* ASSIGNED TASK
Of the lines below, write out exactly those from the line with "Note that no" through the line with "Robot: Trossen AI", both included, and skip the rest.

* DATASET EXTRACT
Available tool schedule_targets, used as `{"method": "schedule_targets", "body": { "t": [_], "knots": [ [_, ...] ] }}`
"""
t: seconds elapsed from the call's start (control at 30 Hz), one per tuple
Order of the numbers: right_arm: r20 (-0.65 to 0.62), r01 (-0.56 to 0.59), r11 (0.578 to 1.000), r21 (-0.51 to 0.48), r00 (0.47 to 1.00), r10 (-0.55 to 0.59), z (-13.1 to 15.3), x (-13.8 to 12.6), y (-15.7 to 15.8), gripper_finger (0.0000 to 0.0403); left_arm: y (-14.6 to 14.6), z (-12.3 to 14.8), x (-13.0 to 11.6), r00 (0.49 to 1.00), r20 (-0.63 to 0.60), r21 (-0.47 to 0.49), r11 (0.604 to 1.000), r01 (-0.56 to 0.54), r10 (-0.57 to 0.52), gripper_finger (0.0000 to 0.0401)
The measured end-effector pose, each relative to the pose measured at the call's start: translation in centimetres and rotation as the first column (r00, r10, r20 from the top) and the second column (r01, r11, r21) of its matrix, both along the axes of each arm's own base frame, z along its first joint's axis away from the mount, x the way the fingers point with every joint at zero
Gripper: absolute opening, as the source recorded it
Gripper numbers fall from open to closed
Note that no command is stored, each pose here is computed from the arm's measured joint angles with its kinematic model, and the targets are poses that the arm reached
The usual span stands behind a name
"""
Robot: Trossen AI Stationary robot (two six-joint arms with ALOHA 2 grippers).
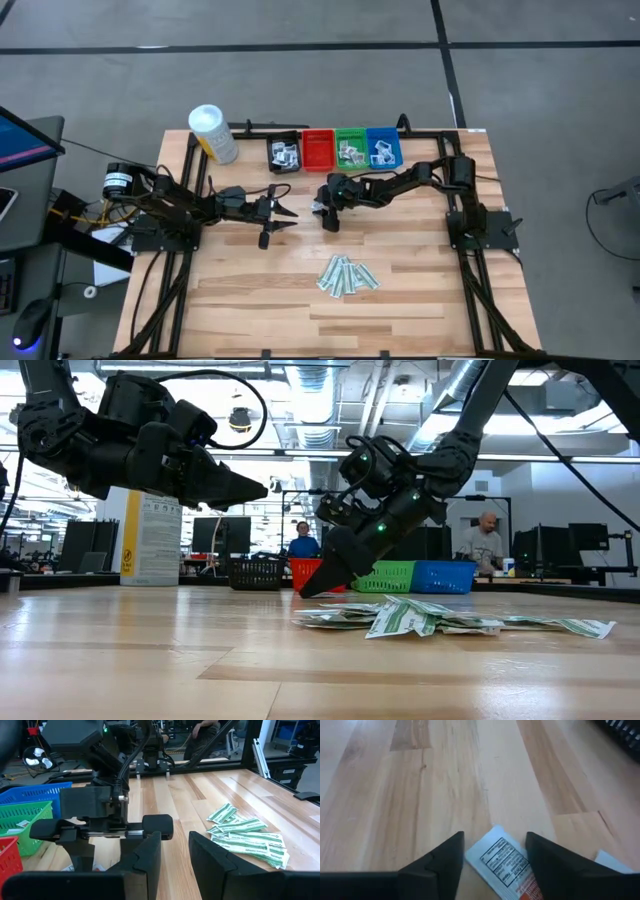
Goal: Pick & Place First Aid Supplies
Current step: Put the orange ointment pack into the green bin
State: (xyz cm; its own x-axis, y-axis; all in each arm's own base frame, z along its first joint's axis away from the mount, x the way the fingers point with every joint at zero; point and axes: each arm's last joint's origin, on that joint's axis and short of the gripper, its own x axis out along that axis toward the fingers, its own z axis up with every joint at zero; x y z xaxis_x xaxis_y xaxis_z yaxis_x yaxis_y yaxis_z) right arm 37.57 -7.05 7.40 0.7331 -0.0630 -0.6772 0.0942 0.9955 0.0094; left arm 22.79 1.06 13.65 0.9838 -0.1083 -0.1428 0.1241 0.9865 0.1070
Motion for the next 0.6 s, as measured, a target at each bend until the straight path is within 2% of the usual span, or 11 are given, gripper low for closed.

* ANSWER BOX
Note that no command is stored, each pose here is computed from the arm's measured joint angles with its kinematic model, and the targets are poses that the arm reached
The usual span stands behind a name
"""
Robot: Trossen AI Stationary robot (two six-joint arms with ALOHA 2 grippers).

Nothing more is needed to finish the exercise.